Мне приходится вдохнуть полной грудью, чтобы не врезать Хеймитчу. Я уже не знаю, настолько ли нам нужно прийти к какому-то компромиссу, ведь очевидно, что он практически исключен. Но и оставлять все так точно нельзя. Мы не сможем пребывать в обществе друг друга завтра и в дальнейшем, если сейчас разойдемся, оставшись каждый при своем. Поэтому я говорю то, что, кажется, и так очевидно всем окружающим.
— Мне не нужна эта жизнь, если в ней не будет Пита.
Хеймитч открывает и закрывает рот, а потом хватается пальцами за переносицу и закрывает глаза. Я чувствую, как внутри зарождается настоящая буря, которая точно вот-вот захлестнет меня с головой, и в уголках глаз уже начинает неприятно жечь, из-за чего приходится очень часто моргать.
Но это правда. Истина, которую я приняла достаточно давно. Пока Пит не вернулся домой, я вообще не понимала, за что боролась и зачем в итоге выжила. Поэтому да, если будет нужно, я поставлю на кон все, чтобы его вернуть, и мне никто не помешает.
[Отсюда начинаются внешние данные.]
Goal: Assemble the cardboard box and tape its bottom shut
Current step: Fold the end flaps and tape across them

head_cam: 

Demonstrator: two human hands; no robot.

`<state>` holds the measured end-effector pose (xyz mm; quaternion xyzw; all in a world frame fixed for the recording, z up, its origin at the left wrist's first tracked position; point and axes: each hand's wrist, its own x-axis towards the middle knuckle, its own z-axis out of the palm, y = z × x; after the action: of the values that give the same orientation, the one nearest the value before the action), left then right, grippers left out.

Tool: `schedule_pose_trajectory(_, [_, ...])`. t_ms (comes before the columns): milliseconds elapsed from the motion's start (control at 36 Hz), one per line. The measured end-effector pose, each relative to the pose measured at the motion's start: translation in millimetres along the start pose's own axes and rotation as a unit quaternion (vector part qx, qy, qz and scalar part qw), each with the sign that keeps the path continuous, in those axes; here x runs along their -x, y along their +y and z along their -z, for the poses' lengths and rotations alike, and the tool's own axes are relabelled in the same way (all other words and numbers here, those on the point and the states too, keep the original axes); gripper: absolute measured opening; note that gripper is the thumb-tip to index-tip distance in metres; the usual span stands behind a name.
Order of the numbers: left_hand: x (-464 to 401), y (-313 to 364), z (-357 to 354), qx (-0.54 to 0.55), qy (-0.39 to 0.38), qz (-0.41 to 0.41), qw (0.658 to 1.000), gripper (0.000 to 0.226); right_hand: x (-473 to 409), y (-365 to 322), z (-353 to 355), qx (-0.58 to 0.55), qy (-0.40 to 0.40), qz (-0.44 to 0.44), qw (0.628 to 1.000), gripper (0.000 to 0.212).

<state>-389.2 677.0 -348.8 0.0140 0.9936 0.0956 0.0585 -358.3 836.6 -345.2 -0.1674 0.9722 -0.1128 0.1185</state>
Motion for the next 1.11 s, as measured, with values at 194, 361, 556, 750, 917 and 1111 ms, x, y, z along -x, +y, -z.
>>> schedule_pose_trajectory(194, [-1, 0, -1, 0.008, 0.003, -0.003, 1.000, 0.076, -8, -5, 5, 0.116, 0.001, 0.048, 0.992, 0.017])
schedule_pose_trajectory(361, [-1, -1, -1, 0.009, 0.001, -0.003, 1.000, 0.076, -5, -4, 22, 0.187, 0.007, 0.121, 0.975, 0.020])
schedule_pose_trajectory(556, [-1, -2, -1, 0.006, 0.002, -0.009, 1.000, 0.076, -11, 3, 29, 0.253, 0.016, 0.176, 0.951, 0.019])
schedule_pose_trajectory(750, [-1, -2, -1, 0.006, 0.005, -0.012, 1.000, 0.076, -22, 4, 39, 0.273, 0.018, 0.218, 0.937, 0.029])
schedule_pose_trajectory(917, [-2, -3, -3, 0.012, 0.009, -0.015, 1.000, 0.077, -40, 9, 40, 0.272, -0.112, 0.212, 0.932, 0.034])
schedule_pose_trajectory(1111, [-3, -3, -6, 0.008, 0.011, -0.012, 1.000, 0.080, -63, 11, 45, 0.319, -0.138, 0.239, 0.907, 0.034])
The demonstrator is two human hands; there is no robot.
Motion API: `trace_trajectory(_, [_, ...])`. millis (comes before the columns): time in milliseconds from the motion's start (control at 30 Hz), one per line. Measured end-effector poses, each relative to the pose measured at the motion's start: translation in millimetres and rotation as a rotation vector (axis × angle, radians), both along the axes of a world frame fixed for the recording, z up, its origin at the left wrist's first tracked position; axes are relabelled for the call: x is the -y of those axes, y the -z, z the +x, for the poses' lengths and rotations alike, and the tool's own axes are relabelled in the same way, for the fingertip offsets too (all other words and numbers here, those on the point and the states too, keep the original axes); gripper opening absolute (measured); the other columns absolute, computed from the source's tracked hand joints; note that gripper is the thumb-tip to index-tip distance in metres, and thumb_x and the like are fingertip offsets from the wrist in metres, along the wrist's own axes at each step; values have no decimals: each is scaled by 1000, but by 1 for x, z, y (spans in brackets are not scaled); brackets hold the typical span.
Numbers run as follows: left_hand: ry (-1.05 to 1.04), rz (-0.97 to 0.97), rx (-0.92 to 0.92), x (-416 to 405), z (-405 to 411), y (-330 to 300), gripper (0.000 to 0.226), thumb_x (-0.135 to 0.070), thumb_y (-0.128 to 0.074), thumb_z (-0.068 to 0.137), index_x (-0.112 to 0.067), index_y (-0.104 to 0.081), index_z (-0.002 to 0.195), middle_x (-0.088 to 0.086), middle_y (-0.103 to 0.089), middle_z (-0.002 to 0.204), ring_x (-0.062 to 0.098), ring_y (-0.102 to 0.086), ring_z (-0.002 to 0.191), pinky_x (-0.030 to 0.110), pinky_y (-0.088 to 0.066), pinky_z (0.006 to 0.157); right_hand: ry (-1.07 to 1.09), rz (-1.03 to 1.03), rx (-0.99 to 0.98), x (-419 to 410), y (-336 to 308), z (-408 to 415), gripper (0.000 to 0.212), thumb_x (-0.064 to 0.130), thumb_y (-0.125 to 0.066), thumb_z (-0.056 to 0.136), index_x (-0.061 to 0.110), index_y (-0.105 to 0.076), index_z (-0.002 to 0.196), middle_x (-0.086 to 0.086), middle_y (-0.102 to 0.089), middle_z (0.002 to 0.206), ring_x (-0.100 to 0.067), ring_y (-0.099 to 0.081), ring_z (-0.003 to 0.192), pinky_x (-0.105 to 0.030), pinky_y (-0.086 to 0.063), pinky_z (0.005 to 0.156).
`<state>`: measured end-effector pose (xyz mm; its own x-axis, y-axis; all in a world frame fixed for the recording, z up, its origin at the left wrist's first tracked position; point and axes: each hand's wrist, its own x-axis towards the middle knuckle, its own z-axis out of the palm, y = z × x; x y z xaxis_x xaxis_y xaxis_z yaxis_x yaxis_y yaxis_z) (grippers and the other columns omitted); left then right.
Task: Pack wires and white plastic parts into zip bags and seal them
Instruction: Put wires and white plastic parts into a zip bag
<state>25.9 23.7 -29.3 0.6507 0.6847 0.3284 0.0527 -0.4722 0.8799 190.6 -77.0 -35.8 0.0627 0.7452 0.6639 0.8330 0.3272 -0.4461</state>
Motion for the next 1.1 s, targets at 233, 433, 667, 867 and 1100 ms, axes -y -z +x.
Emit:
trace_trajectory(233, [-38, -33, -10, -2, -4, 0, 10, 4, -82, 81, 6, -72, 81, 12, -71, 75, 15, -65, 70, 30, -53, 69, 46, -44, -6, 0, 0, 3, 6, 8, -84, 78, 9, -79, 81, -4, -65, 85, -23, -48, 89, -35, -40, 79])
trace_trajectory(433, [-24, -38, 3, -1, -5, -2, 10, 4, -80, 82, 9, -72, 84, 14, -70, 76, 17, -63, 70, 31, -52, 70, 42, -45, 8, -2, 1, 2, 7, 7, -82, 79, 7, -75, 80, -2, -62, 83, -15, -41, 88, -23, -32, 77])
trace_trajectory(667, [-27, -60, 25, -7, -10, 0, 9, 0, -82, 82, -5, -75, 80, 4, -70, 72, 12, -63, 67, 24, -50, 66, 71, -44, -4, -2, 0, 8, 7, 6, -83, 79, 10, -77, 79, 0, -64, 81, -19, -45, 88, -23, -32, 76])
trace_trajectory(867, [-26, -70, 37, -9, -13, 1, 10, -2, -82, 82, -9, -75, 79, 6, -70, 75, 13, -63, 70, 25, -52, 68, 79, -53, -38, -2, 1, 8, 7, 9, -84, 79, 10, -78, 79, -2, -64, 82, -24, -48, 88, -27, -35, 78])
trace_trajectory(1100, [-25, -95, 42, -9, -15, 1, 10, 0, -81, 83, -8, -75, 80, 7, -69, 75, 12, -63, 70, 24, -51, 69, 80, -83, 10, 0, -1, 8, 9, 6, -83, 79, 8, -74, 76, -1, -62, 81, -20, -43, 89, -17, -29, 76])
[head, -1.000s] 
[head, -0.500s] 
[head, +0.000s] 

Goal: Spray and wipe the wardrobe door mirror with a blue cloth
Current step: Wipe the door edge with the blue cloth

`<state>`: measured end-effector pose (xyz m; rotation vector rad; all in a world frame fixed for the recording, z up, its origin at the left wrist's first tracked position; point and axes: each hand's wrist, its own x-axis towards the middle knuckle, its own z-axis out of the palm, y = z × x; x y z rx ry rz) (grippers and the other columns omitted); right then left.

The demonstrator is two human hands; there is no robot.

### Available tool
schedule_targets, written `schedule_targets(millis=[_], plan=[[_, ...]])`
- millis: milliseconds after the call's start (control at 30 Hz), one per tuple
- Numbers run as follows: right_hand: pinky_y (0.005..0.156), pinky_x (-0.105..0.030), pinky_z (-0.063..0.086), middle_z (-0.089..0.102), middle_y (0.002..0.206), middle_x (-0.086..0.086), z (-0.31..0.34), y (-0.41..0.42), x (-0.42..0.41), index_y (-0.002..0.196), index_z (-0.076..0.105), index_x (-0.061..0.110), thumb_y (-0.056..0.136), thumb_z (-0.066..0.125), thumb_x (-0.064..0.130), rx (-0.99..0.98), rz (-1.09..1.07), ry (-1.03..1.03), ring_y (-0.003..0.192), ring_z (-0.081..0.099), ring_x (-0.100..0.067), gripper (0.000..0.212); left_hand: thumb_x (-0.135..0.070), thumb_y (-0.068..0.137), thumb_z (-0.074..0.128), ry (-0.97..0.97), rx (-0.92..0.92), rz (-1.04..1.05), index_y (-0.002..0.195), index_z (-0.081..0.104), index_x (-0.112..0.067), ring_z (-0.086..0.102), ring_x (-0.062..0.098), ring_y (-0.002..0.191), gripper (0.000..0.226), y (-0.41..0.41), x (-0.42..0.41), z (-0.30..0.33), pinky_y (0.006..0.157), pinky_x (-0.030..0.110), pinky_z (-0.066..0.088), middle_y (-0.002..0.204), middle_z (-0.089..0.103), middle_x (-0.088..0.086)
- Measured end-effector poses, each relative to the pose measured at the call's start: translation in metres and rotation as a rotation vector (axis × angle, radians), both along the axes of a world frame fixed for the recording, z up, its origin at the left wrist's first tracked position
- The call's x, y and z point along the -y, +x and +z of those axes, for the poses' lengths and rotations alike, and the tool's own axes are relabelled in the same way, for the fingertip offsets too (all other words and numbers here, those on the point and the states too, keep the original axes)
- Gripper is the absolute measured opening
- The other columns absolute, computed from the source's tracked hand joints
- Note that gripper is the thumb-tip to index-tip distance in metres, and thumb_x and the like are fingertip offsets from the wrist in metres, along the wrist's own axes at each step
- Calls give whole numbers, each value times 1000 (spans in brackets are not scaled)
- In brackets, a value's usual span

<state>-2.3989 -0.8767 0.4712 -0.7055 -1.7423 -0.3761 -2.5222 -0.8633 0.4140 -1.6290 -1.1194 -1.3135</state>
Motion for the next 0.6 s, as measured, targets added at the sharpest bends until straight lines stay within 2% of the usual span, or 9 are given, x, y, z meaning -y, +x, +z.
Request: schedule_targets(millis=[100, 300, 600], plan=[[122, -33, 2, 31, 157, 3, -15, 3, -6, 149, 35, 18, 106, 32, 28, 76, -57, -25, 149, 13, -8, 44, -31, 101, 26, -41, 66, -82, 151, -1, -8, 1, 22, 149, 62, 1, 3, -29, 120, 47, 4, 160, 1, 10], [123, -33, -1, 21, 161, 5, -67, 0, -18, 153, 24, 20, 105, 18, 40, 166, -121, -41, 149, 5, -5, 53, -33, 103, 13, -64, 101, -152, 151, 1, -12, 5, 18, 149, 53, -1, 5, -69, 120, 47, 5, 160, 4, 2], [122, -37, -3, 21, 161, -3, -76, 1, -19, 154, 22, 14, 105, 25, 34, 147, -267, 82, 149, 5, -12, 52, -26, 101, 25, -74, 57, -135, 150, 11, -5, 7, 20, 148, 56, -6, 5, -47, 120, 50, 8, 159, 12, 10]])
— Почему с тобой всегда так сложно? — спрашивает измученным голосом Хеймитч, а я только пожимаю плечами и продолжаю глубоко дышать, чтобы не дать воли чувствам. — Ладно, давай присядем, хватит орать у порога — всех соседей разбудишь.
И я податливо направляюсь вслед за ментором к дивану, хотя сил разговаривать больше не остается ни у одного из нас. Но мы говорим.
Не спорим и не ругаемся, а разговариваем впервые за очень долгое время. Беседа напоминает мне одну из тех, которые проводил нам Хеймитч перед Играми: четко подобранные слова и никакой воды — только жизнеспасительные советы и обсуждение стратегии. Он подробнее рассказывает о первых месяцах Пита после возвращения домой и о его лечении в Тринадцатом, и хотя мне очень неприятно слышать, сколько боли ему причиняло одно лишь мое существование, я впитываю как губка. Узнав о том, какие жуткие приступы у него были сначала, и какие ужасы он видел в своей голове, становится все больше понятно, отчего Хеймитч не хотел оставлять нас наедине. Он говорит о том, как понемногу объяснял Питу, как все обстоит на самом деле, как они подробно разбирали каждый его приступ и докапывались до истины, и в какой-то момент мне становится стыдно за все выпады в сторону ментора.
Хеймитч сделал для Пита невозможно много. Больше, чем кто-либо другой и уж точно больше, чем я. Поэтому я робко извиняюсь, а он просто молча улыбается и легко кивает, но этого достаточно, чтобы мы друг друга поняли.
В свою очередь я рассказываю про наши ночные звонки и те разы, что мы оставались наедине, чтобы убедить Хеймитча в своей правоте и стабильности состояния Пита. И хотя он явно не рад тому, что все это происходило у него за спиной, но все же терпеливо выслушивает, лишь иногда закатывая глаза.